» **EXERCISE BRIEF**: Restate word for word every line from the top of the data below down through the line that holds "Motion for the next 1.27".

Dataset excerpts:

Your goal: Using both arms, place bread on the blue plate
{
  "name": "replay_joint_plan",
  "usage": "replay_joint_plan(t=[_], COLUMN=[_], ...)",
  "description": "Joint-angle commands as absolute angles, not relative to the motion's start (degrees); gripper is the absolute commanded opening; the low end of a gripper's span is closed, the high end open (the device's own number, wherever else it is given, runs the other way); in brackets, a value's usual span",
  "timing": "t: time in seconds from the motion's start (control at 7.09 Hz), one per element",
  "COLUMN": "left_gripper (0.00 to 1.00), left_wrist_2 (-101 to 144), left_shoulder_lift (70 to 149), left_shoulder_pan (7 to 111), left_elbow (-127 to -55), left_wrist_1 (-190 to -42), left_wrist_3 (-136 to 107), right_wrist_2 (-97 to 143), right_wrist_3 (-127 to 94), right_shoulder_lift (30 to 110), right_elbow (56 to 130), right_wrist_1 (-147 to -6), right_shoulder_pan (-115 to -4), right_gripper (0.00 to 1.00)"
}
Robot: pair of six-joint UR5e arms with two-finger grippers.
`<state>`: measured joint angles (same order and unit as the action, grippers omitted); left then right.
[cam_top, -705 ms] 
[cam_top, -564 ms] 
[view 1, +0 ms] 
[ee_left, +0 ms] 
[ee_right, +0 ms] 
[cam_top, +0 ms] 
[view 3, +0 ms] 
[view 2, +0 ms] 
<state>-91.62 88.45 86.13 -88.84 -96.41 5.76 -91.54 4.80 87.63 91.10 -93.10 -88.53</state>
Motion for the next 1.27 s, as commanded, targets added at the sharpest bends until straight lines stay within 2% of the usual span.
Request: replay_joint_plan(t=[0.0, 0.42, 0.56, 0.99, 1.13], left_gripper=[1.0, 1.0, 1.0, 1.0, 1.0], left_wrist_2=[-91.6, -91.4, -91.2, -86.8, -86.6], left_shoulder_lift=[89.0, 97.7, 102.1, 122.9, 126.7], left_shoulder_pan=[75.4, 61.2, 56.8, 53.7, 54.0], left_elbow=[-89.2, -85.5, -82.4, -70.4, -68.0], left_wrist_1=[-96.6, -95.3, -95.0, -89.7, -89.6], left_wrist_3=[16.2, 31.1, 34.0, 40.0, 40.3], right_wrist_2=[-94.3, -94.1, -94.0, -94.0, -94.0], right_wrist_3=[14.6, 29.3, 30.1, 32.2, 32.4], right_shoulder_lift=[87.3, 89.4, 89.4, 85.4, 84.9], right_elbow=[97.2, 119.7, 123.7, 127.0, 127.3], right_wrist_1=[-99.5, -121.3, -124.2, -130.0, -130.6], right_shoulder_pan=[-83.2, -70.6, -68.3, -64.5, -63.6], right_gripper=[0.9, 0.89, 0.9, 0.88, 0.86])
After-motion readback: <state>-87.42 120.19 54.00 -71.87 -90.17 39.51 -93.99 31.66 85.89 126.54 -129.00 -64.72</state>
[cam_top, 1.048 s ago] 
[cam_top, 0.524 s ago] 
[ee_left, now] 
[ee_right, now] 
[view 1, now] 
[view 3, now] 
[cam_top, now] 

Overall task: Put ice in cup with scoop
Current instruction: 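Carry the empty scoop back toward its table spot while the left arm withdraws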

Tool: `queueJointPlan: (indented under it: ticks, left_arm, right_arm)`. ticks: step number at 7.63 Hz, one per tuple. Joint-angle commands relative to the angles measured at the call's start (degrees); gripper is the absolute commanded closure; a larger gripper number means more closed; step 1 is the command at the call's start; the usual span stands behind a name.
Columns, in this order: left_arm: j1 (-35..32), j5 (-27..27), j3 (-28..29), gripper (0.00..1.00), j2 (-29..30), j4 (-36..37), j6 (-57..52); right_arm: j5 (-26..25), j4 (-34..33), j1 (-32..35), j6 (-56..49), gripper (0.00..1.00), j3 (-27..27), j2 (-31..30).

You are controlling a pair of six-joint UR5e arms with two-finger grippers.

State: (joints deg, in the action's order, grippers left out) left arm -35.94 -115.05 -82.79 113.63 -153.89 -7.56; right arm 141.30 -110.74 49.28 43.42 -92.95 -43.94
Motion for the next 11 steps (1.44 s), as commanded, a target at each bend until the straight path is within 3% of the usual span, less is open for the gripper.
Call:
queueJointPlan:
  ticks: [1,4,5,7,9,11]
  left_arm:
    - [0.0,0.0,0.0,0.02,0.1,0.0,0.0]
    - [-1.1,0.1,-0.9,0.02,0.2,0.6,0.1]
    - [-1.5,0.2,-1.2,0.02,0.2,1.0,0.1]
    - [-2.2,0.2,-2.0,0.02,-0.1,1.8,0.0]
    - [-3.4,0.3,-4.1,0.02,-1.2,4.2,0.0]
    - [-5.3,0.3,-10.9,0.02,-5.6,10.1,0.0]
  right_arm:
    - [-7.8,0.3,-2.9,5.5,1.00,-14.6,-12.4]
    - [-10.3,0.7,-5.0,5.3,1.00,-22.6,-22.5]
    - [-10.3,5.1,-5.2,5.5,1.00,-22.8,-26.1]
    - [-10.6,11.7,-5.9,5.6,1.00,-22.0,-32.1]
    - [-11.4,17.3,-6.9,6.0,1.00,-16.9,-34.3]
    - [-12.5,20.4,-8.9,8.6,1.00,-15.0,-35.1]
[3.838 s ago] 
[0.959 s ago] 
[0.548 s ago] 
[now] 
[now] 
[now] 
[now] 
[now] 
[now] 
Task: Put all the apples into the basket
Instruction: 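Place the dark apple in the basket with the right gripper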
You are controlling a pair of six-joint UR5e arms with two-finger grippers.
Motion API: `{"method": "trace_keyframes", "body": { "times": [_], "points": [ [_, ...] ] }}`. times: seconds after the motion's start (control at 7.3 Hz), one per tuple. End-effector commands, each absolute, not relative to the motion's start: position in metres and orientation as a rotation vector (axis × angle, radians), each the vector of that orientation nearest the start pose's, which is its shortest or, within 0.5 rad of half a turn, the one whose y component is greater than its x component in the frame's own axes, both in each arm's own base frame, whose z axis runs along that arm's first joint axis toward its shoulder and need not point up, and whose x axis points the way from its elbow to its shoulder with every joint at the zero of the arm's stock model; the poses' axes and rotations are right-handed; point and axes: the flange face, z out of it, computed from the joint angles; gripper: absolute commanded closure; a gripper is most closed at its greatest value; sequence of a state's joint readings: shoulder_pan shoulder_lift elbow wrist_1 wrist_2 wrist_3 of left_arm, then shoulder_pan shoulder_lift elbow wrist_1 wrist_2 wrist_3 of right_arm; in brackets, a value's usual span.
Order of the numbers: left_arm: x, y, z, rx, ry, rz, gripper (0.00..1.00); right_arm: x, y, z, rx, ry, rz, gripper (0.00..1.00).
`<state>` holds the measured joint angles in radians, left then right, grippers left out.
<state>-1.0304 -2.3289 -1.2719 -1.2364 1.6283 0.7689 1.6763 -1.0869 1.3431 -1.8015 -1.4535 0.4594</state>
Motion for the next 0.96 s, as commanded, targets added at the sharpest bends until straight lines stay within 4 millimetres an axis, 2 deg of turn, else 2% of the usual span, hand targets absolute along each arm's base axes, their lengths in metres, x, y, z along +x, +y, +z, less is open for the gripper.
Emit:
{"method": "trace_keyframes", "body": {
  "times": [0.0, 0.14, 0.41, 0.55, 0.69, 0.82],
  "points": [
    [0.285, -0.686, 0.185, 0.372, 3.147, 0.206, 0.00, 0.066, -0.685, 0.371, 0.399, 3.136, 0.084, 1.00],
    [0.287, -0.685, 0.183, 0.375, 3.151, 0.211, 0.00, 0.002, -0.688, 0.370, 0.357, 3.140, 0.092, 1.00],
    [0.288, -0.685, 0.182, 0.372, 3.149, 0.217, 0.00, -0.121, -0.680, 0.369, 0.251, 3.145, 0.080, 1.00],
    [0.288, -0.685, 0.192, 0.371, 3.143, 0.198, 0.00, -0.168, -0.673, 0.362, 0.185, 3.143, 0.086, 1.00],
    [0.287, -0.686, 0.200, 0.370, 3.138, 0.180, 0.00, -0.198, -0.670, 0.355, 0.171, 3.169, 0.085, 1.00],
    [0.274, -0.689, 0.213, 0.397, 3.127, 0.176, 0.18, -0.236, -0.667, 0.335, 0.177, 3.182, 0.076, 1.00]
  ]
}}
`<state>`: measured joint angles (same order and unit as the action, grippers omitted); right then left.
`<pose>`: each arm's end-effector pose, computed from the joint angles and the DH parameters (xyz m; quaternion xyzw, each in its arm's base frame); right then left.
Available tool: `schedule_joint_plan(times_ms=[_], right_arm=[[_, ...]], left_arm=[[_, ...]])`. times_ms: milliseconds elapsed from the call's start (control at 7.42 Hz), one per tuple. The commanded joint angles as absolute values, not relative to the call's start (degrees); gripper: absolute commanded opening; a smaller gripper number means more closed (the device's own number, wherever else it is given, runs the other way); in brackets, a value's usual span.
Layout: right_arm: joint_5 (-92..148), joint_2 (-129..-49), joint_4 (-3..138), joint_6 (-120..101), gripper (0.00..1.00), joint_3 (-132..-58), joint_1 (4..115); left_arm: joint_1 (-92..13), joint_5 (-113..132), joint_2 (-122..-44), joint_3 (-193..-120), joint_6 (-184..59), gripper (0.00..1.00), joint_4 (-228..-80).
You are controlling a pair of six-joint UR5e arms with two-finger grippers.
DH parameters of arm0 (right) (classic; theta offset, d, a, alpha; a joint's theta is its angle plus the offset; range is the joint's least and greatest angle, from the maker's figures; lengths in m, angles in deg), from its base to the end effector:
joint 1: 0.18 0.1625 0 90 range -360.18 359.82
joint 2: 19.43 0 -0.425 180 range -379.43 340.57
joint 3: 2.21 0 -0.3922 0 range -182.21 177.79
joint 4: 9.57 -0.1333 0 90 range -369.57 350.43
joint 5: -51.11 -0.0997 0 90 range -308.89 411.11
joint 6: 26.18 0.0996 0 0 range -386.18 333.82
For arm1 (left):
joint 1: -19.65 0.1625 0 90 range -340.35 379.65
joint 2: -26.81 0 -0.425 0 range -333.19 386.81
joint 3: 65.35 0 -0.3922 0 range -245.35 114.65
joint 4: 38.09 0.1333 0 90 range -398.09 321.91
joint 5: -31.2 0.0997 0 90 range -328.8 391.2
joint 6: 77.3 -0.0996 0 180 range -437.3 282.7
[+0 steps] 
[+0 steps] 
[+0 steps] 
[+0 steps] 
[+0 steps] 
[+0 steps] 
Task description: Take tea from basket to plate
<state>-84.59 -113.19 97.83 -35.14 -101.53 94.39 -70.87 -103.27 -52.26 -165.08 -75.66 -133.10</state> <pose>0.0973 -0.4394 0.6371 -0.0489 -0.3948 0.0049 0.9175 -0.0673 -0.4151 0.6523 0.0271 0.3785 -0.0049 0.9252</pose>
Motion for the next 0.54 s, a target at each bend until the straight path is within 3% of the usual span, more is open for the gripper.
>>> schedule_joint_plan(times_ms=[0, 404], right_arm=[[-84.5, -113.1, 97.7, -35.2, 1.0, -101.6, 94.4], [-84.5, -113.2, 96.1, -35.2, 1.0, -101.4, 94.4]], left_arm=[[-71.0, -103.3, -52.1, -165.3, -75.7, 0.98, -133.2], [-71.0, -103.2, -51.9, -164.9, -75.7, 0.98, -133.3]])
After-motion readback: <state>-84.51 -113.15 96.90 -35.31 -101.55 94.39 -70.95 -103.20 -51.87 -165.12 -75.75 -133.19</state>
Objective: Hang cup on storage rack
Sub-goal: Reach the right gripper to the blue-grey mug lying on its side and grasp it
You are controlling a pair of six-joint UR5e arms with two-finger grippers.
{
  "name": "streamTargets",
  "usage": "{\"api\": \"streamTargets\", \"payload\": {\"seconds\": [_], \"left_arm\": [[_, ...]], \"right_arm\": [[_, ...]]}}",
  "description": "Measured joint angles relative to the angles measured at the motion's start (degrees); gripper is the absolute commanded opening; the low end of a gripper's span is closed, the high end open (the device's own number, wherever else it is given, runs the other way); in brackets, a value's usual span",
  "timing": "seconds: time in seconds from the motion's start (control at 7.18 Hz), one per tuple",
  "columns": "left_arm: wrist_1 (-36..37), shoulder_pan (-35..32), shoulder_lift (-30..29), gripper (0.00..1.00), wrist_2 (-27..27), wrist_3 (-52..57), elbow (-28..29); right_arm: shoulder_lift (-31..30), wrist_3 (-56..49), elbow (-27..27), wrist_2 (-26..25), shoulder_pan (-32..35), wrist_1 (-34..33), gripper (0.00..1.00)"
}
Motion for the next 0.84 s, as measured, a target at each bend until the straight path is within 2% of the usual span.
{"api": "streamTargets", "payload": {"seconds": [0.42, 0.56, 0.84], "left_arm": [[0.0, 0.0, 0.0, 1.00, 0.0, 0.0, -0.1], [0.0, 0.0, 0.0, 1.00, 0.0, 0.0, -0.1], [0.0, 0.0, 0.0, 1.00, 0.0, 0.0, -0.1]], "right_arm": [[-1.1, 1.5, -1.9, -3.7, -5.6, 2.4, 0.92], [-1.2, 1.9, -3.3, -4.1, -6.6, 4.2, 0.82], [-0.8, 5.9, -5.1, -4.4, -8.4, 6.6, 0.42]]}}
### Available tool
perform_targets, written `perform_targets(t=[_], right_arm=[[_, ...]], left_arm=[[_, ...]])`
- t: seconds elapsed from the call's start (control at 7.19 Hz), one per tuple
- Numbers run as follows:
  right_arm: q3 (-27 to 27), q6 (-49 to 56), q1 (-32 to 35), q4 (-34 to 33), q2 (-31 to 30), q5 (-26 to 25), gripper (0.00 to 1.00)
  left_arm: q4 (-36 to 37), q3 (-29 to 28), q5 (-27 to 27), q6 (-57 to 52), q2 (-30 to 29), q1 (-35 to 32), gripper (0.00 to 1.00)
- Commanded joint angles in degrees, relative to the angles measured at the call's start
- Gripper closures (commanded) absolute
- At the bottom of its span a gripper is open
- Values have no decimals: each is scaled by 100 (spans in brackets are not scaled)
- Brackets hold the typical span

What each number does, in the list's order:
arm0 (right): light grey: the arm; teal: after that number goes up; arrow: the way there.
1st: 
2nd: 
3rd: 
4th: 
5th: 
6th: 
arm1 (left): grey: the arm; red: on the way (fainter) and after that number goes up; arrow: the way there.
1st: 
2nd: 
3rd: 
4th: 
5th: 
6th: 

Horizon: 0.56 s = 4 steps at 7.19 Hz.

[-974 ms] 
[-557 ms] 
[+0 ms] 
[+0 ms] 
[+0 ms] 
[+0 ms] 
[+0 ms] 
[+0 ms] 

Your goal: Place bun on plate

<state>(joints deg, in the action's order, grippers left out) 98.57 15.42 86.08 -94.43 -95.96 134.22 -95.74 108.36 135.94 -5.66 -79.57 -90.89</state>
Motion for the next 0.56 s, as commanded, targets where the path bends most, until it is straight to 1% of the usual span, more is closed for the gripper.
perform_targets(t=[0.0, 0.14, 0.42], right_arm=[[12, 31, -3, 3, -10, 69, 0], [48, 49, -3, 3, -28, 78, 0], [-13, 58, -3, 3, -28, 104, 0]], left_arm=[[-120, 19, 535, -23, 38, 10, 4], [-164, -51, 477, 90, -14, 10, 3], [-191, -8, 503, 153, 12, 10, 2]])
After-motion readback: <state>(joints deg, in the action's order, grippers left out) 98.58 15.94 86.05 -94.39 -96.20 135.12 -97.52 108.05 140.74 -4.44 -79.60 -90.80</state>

» **EXERCISE RESPONSE**:
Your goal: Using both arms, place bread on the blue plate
{
  "name": "replay_joint_plan",
  "usage": "replay_joint_plan(t=[_], COLUMN=[_], ...)",
  "description": "Joint-angle commands as absolute angles, not relative to the motion's start (degrees); gripper is the absolute commanded opening; the low end of a gripper's span is closed, the high end open (the device's own number, wherever else it is given, runs the other way); in brackets, a value's usual span",
  "timing": "t: time in seconds from the motion's start (control at 7.09 Hz), one per element",
  "COLUMN": "left_gripper (0.00 to 1.00), left_wrist_2 (-101 to 144), left_shoulder_lift (70 to 149), left_shoulder_pan (7 to 111), left_elbow (-127 to -55), left_wrist_1 (-190 to -42), left_wrist_3 (-136 to 107), right_wrist_2 (-97 to 143), right_wrist_3 (-127 to 94), right_shoulder_lift (30 to 110), right_elbow (56 to 130), right_wrist_1 (-147 to -6), right_shoulder_pan (-115 to -4), right_gripper (0.00 to 1.00)"
}
Robot: pair of six-joint UR5e arms with two-finger grippers.
`<state>`: measured joint angles (same order and unit as the action, grippers omitted); left then right.
[cam_top, -705 ms] 
[cam_top, -564 ms] 
[view 1, +0 ms] 
[ee_left, +0 ms] 
[ee_right, +0 ms] 
[cam_top, +0 ms] 
[view 3, +0 ms] 
[view 2, +0 ms] 
<state>-91.62 88.45 86.13 -88.84 -96.41 5.76 -91.54 4.80 87.63 91.10 -93.10 -88.53</state>
Motion for the next 1.27 s, as commanded, targets added at the sharpest bends until straight lines stay within 2% of the usual span.

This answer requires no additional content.